Şirket yaptığı resmi açıklamasında şunları yazdı:
“Şeffaflık taahhüdümüzü özetleyen son duyurumuzun ardından Binance, kullanıcı fonları üzerinde şeffaflık sağlama çabamızın bir sonraki adımı olan Proof of Reserves (PoR) Sistemini piyasaya sürüyor.”
Bununla birlikte kripto para borsası, rezerv oranının şu anda %101 olduğunu gösteren bir tablo da paylaştı. Borsanın açıklamasına göre şirketin zincir üzerinde 582.485 Bitcoin’i bulunuyor. Şirketin müşterilerinin toplam varlık miktarı ise 575.742 BTC olarak belirlendi.
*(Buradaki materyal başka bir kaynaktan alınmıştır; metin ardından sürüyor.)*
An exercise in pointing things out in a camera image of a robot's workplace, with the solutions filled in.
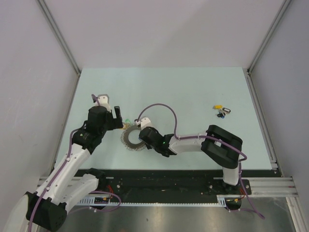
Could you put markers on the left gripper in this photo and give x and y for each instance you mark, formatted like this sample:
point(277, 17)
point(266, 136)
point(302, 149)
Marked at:
point(115, 123)

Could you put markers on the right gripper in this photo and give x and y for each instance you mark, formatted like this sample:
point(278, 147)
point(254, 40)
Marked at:
point(148, 146)

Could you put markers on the metal keyring holder disc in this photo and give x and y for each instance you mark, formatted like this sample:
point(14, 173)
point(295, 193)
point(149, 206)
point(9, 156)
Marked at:
point(130, 139)

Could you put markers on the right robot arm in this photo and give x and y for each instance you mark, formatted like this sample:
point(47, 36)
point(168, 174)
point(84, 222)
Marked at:
point(223, 147)

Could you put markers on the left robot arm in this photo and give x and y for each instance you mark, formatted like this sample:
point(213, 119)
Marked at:
point(50, 204)

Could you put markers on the yellow tag key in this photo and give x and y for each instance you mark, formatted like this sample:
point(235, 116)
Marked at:
point(217, 107)

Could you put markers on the black white tag key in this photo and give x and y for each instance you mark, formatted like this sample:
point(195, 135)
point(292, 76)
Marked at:
point(226, 110)

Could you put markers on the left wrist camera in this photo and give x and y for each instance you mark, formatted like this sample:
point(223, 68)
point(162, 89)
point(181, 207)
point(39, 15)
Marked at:
point(102, 100)

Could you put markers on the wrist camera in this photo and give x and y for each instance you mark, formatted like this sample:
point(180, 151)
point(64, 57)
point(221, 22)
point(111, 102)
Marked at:
point(102, 100)
point(142, 123)

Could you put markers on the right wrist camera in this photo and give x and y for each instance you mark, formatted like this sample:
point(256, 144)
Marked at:
point(142, 123)

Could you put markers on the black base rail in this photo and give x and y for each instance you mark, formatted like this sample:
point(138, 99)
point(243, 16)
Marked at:
point(167, 186)

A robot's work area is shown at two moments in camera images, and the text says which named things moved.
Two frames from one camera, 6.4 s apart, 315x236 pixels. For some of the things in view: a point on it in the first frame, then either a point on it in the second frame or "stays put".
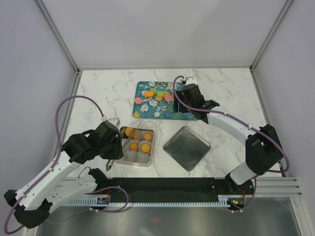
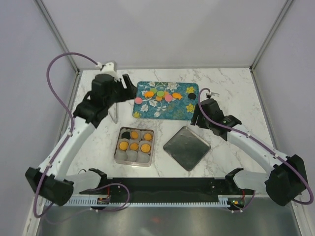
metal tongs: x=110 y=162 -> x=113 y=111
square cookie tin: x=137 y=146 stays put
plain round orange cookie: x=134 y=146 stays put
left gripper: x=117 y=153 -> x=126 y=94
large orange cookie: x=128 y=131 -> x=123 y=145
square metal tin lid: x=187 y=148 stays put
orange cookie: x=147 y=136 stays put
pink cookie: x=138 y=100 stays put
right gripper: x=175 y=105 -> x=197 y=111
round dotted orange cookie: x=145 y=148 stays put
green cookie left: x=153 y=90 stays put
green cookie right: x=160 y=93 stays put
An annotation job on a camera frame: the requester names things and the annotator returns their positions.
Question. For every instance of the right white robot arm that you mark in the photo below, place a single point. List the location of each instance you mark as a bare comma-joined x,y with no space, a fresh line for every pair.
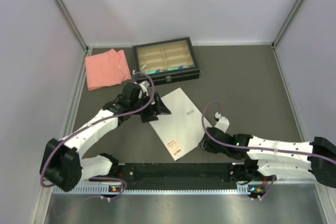
315,160

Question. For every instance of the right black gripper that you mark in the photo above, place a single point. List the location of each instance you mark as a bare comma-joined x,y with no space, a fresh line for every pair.
205,144

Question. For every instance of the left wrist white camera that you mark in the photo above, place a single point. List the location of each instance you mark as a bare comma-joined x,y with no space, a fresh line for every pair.
144,89

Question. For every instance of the pink folded cloth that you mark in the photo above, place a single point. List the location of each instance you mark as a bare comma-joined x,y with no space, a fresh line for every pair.
106,69

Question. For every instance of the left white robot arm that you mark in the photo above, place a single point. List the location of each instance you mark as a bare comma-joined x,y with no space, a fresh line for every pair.
63,163

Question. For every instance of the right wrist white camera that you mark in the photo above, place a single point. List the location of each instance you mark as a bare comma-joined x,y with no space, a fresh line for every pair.
222,123

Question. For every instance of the black ring binder folder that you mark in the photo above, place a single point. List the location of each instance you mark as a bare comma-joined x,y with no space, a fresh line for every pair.
181,131

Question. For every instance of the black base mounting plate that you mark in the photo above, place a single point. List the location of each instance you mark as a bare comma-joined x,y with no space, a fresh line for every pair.
185,175

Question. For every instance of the black glass-lid compartment box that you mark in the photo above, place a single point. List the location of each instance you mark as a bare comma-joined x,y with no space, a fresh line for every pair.
166,61

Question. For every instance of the wrist white camera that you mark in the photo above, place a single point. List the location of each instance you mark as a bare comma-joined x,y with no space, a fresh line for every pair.
222,123
144,89

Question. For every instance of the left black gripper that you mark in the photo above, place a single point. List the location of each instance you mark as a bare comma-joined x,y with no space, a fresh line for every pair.
151,113

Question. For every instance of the aluminium frame rail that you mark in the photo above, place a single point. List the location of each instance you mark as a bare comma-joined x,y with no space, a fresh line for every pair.
71,24

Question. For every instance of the grey slotted cable duct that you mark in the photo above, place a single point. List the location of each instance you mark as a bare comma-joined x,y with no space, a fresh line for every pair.
113,188

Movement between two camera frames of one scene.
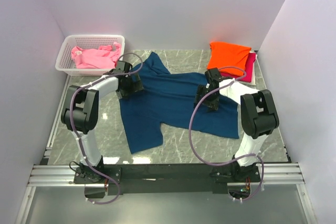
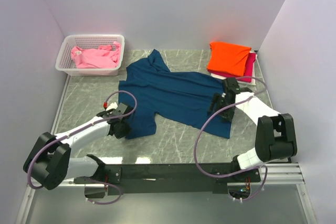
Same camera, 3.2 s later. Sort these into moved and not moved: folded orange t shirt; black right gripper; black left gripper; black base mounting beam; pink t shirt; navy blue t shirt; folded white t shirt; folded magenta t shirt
Moved: navy blue t shirt; black left gripper; black right gripper
Not moved: folded magenta t shirt; folded white t shirt; black base mounting beam; pink t shirt; folded orange t shirt
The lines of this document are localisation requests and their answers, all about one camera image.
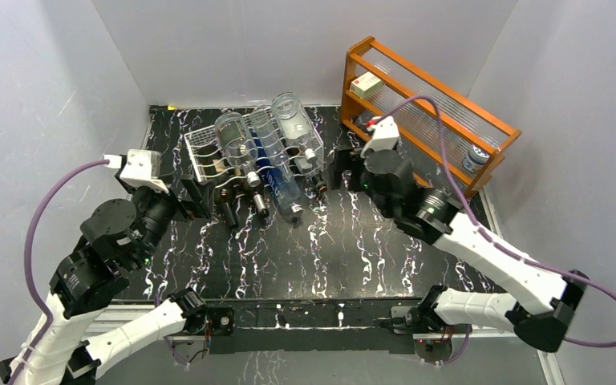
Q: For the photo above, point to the blue labelled clear bottle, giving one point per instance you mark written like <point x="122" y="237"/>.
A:
<point x="284" y="191"/>

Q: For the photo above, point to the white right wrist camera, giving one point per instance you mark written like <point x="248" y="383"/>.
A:
<point x="384" y="135"/>

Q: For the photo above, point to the clear glass bottle silver cap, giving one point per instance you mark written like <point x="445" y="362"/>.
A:
<point x="299" y="132"/>

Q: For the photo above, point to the dark green wine bottle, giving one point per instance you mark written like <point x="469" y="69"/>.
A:
<point x="225" y="204"/>

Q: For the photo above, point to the white wire wine rack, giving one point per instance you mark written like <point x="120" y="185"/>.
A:
<point x="197" y="139"/>

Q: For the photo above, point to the white red small box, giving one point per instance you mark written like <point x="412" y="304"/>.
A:
<point x="365" y="85"/>

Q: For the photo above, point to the blue white ceramic jar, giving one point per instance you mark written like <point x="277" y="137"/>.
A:
<point x="474" y="159"/>

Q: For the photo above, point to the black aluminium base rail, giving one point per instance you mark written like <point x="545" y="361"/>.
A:
<point x="309" y="324"/>

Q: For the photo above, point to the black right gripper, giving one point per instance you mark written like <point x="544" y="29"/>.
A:
<point x="345" y="160"/>

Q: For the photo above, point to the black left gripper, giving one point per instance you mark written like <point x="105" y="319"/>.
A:
<point x="196" y="205"/>

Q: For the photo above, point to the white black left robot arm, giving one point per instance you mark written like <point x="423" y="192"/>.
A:
<point x="120" y="236"/>

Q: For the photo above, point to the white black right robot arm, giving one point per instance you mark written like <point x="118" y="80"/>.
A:
<point x="537" y="305"/>

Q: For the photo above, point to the orange wooden shelf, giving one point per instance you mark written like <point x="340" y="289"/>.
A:
<point x="437" y="125"/>

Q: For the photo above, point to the clear round bottle white cap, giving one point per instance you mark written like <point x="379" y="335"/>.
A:
<point x="238" y="145"/>

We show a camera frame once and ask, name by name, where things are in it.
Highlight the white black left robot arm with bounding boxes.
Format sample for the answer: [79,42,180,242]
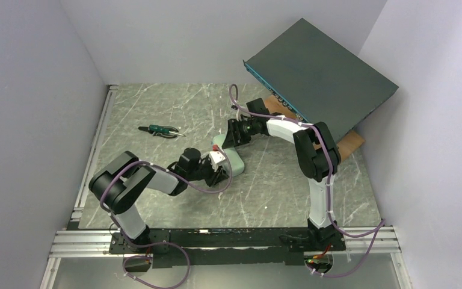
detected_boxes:
[88,145,235,245]

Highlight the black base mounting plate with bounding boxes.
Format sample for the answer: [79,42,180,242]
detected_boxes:
[108,227,346,269]

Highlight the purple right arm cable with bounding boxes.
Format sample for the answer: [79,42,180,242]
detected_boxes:
[228,84,386,279]

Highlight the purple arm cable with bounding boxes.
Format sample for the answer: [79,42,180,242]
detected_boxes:
[98,148,234,289]
[228,84,386,279]

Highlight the mint green umbrella case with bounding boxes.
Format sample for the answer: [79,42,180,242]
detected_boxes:
[212,134,245,177]

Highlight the brown wooden board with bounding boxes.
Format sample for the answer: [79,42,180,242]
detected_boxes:
[263,95,365,161]

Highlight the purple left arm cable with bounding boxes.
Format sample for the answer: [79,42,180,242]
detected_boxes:
[98,148,234,289]

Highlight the dark grey network switch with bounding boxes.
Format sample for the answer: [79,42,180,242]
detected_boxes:
[244,18,399,141]

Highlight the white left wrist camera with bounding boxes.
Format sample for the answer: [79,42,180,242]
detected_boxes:
[208,144,227,171]

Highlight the aluminium front rail frame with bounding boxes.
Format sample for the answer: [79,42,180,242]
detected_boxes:
[39,225,413,289]

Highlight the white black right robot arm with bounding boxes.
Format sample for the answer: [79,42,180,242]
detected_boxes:
[223,99,341,246]

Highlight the aluminium left side rail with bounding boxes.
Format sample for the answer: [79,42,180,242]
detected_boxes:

Merkle Ağacı, büyük miktarda verinin tek bir karmada birleştirilmesini sağlayan bir kriptografik araçtır. Merkle Kökü olarak adlandırılan bu tek hash, girilen tüm verileri “özetleyen” bir kriptografik mühür görevi görür. Ayrıca, Merkle Ağaçları kullanıcılara belirli bir “mühürlü” veri kümesine dahil edilen belirli içerikleri doğrulama olanağı verir.
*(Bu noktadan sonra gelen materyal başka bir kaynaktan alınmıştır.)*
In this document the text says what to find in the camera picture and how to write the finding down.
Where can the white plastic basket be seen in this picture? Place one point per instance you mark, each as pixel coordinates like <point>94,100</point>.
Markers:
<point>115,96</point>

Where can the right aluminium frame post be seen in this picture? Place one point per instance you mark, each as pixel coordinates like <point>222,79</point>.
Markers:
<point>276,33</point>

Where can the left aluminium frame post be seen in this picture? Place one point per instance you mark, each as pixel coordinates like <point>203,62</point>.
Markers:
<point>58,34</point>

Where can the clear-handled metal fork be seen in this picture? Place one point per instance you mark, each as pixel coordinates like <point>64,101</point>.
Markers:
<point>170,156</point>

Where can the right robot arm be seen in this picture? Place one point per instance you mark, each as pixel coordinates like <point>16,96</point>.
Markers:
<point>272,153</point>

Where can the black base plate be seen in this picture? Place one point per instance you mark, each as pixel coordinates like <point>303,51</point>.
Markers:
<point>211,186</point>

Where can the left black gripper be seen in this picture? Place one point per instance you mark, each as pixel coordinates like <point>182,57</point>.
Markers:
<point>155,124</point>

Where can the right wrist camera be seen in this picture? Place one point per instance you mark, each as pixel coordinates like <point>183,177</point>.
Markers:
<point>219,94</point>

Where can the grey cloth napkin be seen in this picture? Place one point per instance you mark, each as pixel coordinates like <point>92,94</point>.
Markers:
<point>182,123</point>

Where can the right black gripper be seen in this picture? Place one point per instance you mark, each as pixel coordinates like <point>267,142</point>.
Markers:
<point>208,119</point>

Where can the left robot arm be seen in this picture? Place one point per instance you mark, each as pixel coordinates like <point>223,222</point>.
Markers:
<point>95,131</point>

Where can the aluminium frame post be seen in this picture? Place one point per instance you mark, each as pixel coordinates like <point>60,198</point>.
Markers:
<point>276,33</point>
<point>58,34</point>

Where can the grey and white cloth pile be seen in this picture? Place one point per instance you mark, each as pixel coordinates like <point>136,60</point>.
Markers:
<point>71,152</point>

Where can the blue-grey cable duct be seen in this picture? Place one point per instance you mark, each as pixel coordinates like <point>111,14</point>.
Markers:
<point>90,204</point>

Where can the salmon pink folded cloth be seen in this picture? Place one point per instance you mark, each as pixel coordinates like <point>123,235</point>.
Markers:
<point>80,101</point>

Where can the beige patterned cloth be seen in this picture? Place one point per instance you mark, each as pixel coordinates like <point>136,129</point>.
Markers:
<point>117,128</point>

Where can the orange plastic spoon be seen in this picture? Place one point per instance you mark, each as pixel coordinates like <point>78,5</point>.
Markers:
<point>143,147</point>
Binance, Proof of Reserves sistemi ile ilgili şu detayları vermişti:
“Proof of Reserves dediğimizde, özellikle kullanıcılar için sakladığımız varlıklardan bahsediyoruz. Bu da Binance’in tüm kullanıcı varlıklarını 1:1 oranında karşılayan fonlara ve bazı rezervlere sahip olduğunu kanıtladığımız anlamına gelir.
Bir kullanıcı bir Bitcoin yatırdığında, müşteri fonlarının tamamen desteklendiğinden emin olmak için şirketin rezervleri en az bir Bitcoin artar. Bunun, Binance’in tamamen ayrı bir ledger üzerinde tutulan kurumsal varlıklarını içermediğini unutmamak önemlidir.
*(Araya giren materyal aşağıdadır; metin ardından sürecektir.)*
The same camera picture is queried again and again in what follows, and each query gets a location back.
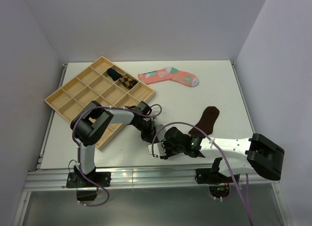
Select brown striped sock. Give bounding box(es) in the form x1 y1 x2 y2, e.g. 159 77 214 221
195 106 220 135

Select grey sock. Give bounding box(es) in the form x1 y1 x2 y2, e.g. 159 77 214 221
155 124 167 143

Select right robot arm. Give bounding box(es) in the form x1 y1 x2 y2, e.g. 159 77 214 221
150 127 285 184

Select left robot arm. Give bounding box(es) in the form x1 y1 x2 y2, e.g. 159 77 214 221
70 101 156 187

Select brown argyle rolled sock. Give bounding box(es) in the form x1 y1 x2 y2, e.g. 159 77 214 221
119 75 137 90

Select pink patterned sock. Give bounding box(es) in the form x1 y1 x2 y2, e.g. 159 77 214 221
138 67 199 87

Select dark blue rolled sock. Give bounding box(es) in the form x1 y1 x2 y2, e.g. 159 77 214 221
107 68 122 81

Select wooden compartment tray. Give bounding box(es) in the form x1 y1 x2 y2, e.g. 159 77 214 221
44 56 156 152

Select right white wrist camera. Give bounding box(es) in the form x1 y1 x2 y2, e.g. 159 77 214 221
148 142 166 159

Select aluminium frame rail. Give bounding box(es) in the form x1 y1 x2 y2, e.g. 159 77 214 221
23 162 280 192

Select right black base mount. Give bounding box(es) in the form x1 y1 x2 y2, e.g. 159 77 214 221
195 168 233 199

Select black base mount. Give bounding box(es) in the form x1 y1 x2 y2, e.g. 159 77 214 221
66 170 111 202
195 168 233 199

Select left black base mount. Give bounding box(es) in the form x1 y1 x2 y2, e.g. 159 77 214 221
66 170 111 202

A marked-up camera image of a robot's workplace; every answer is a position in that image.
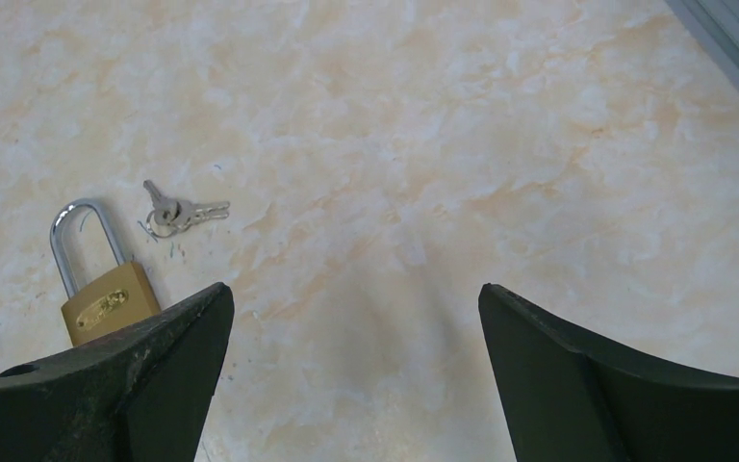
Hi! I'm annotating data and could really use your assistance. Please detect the long-shackle brass padlock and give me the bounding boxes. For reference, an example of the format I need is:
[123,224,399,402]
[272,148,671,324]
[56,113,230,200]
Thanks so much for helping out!
[49,198,162,347]

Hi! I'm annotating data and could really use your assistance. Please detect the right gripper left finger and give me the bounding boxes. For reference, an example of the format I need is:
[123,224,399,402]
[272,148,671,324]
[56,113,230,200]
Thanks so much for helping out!
[0,282,235,461]

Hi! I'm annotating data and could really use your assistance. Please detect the silver keys of brass padlock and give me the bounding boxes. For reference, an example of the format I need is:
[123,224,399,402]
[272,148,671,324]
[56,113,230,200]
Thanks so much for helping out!
[139,179,230,240]

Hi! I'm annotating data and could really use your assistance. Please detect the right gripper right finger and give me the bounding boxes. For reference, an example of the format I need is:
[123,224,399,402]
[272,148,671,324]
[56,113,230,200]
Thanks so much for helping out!
[478,284,739,461]

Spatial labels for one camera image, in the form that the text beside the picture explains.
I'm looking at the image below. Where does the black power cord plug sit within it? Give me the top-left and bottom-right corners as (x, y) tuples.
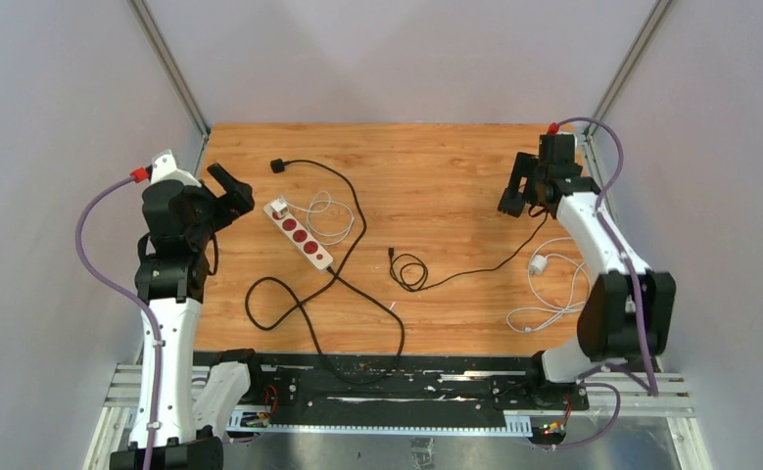
(269, 159), (291, 173)

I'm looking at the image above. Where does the white charger cable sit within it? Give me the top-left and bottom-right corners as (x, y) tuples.
(286, 189), (357, 247)

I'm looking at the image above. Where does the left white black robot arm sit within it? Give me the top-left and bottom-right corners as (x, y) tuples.
(109, 155), (266, 469)

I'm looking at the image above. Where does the thin black usb cable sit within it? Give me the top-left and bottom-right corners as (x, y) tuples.
(387, 207), (549, 294)

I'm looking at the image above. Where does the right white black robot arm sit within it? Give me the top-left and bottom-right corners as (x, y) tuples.
(498, 131), (677, 409)

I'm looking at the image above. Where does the aluminium frame rail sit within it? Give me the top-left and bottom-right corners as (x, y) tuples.
(82, 362), (713, 470)

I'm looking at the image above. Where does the white red power strip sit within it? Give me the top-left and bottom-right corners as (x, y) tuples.
(262, 200), (334, 272)

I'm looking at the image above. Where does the white usb charger plug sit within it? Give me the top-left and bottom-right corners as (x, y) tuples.
(269, 198), (290, 220)

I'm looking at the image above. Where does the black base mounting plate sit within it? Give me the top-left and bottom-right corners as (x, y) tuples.
(192, 352), (660, 447)

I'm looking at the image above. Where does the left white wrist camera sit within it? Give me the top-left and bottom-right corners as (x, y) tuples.
(130, 149), (203, 187)

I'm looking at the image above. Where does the black power strip cord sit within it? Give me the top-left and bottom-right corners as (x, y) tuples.
(244, 159), (406, 385)
Topluluğumuza olan bağlılığımız her zaman olduğu gibi devam ediyor.
Bunun gerçek anlamda anlamı, şirketin tüm kullanıcı varlıklarını 1:1 (ve bazı rezervleri) tutması, sermaye yapımızda sıfır borcumuz olması ve olağanüstü durumlar için bir acil durum fonumuz (SAFU fonu) olmasını sağlamış olmamızdır.”
*Yatırım tavsiyesi değildir.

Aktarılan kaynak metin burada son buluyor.